Go through the entries below and return every line that contains "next".

Exercise material Block Start

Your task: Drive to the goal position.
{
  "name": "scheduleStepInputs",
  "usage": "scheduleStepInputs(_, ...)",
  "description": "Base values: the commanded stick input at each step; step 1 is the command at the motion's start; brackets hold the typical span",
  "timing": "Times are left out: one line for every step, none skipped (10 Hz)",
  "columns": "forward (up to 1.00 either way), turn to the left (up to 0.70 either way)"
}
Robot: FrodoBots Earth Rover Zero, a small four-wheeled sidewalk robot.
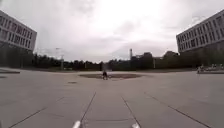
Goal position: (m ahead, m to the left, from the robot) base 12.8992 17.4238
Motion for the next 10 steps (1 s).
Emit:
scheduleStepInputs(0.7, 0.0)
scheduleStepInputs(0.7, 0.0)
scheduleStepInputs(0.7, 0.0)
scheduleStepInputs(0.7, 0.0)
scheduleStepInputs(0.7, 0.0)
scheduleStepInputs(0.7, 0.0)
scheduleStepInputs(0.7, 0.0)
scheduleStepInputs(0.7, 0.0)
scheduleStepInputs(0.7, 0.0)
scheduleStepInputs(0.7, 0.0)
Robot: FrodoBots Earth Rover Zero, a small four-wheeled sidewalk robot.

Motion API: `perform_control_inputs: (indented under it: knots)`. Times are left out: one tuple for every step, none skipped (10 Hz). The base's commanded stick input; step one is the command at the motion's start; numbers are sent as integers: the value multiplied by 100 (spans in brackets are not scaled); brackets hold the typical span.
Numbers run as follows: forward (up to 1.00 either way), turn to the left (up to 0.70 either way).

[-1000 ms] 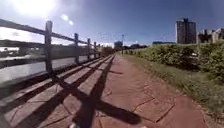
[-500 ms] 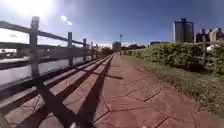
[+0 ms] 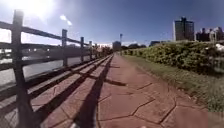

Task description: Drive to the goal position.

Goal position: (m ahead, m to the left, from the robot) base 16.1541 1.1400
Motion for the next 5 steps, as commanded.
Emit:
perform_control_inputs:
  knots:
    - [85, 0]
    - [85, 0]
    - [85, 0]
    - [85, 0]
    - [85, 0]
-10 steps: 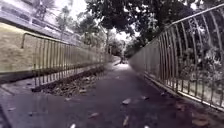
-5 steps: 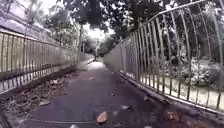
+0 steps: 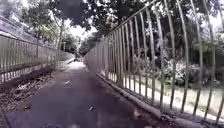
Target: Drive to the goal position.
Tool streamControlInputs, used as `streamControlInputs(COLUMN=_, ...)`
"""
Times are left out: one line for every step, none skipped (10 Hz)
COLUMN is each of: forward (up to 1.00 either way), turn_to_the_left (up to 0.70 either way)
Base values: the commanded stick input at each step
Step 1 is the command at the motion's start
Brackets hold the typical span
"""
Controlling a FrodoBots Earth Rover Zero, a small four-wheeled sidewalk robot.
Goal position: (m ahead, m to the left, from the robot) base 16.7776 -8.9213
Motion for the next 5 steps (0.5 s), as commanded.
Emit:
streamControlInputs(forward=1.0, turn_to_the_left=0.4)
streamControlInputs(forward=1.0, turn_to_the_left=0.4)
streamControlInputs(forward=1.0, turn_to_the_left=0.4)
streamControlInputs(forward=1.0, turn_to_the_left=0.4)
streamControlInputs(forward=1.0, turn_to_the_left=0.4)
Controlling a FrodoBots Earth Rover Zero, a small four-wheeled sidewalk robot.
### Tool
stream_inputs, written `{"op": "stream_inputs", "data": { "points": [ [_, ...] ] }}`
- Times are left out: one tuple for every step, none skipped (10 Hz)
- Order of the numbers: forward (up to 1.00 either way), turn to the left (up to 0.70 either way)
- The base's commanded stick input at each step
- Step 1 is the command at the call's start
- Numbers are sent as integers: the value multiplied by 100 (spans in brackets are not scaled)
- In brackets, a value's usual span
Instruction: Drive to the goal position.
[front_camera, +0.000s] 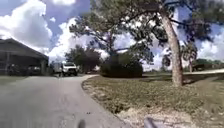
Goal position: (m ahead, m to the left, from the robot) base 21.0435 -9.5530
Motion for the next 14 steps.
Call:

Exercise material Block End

Solution for this task ->
Motion for the next 10 steps (1 s).
Motion for the next 5 steps, as commanded.
Motion for the next 5 steps (0.5 s), as commanded.
Motion for the next 14 steps.

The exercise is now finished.